Last week I was trying to think like a Buddhist, in preparation… I thought about the self-reinforcing nature of “attachment” (à la Buddhism) and the self-reinforcing nature of addiction (which we all know about from our, ahem, independent research). What Buddhists describe as the lynchpin of human suffering, the one thing that keeps us mired in our attachments, unable to free ourselves, is exactly the same thing that keeps us addicted. The culprit is craving and its relentless progression to grasping.
The cycle of human attachment is represented in Buddhism by a wheel that keeps on turning. First comes emptiness or loss, then we see something attractive outside ourselves that promises to fill that loss, then we crave — a state we all know and love. Craving seems to be a universal form of anxiety, focused on a goal rather than a threat. So we crave and crave, and here comes the clincher: the next thing we do is grasp — reach for it. That’s what keeps the whole wheel spinning, like a merry-go-round you can’t stop. Grasping of course leads to getting. Getting leads to more attachment. Attachment leads to more emptiness and loss, because the thing we’ve attached ourselves to is never enough to fill the void. And so we’re embarked on the next revolution of the wheel — searching for something outside ourselves.
The parallels with addiction are so obvious, I won’t bother to list them. I guess the only thing that’s special about addiction is that we keep grasping for the same thing again and again. There are good neural reasons for that — reasons the Buddhists may not have appreciated. Each cycle of craving, grasping, and loss leaves its trace on the synaptic architecture of our brain. The synapses that represent the addictive substance or behaviour, the getting or doing it, and the expected relief become increasingly reinforced each time they are activated. “What fires together wires together.”
As far as I know, Buddhist common sense recommends breaking the cycle between craving and grasping. Is it possible to remain in a state of craving without going after it — the thing you so badly want? Of course it’s possible, but it ain’t easy.
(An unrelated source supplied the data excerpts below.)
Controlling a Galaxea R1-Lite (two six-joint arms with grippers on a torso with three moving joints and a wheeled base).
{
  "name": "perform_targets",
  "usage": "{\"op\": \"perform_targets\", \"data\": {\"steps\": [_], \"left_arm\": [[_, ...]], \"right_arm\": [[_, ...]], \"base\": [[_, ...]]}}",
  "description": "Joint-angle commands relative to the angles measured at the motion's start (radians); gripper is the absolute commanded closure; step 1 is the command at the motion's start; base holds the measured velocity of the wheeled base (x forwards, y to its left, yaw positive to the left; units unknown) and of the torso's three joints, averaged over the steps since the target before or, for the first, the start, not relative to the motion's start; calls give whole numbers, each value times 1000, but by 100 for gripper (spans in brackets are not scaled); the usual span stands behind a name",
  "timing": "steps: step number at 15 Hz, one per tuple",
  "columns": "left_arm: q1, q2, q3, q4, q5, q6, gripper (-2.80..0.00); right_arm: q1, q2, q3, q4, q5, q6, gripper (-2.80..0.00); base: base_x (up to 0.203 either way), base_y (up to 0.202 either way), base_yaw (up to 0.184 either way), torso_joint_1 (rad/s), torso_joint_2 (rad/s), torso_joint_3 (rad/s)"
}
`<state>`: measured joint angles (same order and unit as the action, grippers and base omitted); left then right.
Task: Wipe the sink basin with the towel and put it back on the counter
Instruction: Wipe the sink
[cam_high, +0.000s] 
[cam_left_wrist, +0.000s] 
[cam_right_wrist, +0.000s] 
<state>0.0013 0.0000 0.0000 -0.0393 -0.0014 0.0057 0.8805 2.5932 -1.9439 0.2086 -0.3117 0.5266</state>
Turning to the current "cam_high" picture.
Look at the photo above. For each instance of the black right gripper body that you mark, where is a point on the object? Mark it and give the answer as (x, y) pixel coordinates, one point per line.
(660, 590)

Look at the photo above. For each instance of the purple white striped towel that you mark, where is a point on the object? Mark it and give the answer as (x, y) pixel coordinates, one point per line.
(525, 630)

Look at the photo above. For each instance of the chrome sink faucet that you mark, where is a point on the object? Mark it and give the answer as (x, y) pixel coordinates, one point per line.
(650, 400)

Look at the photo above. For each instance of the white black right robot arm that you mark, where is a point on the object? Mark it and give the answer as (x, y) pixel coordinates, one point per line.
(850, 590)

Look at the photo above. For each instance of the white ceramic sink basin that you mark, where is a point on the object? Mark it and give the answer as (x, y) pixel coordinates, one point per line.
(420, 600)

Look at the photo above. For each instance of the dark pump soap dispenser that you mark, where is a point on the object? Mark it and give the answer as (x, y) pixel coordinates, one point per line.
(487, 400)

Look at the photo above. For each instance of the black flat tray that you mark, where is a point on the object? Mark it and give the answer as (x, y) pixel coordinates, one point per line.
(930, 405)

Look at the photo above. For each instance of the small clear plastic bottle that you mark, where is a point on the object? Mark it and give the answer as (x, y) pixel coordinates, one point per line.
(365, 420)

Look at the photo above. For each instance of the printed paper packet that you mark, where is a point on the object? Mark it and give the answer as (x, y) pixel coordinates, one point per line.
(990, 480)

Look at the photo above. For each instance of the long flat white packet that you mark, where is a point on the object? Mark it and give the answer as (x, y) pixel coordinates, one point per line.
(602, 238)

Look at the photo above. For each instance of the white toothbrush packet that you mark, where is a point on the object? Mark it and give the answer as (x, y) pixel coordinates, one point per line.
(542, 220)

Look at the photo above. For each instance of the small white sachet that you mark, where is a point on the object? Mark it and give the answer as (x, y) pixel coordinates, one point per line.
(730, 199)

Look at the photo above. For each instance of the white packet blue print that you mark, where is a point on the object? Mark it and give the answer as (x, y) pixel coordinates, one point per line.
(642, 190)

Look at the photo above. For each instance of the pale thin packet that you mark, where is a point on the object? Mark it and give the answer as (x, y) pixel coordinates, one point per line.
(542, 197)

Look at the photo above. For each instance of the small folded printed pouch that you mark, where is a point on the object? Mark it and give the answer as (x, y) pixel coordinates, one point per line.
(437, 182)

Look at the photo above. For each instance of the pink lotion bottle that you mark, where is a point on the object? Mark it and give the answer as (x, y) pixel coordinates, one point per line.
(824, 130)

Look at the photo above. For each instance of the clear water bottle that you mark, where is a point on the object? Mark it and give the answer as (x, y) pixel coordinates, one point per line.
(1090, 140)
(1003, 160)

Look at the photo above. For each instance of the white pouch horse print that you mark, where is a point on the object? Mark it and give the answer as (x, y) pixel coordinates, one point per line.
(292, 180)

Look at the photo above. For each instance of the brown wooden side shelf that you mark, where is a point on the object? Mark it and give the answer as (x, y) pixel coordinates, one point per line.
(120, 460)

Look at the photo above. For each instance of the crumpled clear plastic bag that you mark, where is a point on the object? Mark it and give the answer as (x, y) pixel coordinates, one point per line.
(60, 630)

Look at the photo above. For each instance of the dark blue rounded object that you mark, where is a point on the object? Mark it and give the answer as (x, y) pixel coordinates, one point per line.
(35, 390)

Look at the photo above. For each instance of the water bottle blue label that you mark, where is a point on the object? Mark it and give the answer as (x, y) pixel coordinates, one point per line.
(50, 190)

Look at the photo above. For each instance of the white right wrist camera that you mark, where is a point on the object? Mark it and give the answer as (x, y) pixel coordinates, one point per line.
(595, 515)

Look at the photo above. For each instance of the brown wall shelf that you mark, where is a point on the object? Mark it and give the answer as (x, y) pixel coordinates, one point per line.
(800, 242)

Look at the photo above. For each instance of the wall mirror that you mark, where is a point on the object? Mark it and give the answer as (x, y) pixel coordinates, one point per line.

A paper published by Kuhn, Gevers, and Brass (2009, Journal of Neurophysiology) reports on a neat experiment. These guys measured electrical activity in the area of the dorsal anterior cingulate cortex (the dACC: the region responsible for effortful self-control), using brain wave signatures called event-related potentials. On most trials, the subjects were instructed to press one or two buttons in response to a pattern on the screen (called the “instructed Go” condition). But on some trials they were told not press the button (to withhold the action, called “instructed NoGo”). And on other trials, they were free to press or not press, according to their own whims (called “free Go” and “free NoGo”). Given this design, the researchers were able to compare the level of brain activity (in the region of the dACC) between instructed actions, free actions, instructed non-actions, and free non-actions.
The point is that instructed non-actions (“instructed NoGo’s”) are exactly what we face when we tell ourselves NOT to grasp, not to go for another drink, another bite, another pill or whatever. When you hold in mind the “instruction” not to do something, and you successfully obey your own instruction, then you’ve broken the cycle, at least for now. You’ve refrained from doing something you were just about to do: that’s craving without grasping.
The diagram showing the results of the experiment gives voltage values for different brain regions in each of the four conditions. In the second row, the “N2″ tells the whole story. The N2 is considered a measure of self-control, and the N2 shows the maximum voltage (blue colour, because the voltage is negative rather than positive) in the “instructed NoGo” condition, not the “instructed Go” condition or either of the “free” conditions. So your brain, and specifically your dACC, is working hardest when it’s trying to refrain from doing something — harder than when it’s trying to do something. In Buddhist terms, it’s a lot easier to grasp than to refrain from grasping. And if you’ve been following my previous posts, you know where that self-restraint can lead: ego fatigue! Your dACC can’t take the strain and sooner or later gives up.
So here’s an instance where neuroscience and Buddhism tell us complementary aspects of the same story. Neuroscience tells us how hard it is to intentionally refrain from something you’re about to do. Buddhism tells us: Yes, it’s hard, but do it anyway! And you’ll be glad you did… That makes sense to me. If you can let yourself crave without grasping, even a few times, then you start to break down that automatic progression — that compelling momentum — that keeps the wheel going round and round. And after a while craving itself begins to diminish, because it’s got nowhere to go.
My family and I are going back to Toronto for two weeks to meet up with friends and family. So I may take a break from blogging — unless something really interesting comes along. Meanwhile, Happy Holidays to all of you! And thanks again for your warm good wishes last week — That’s the best present I could have wished for.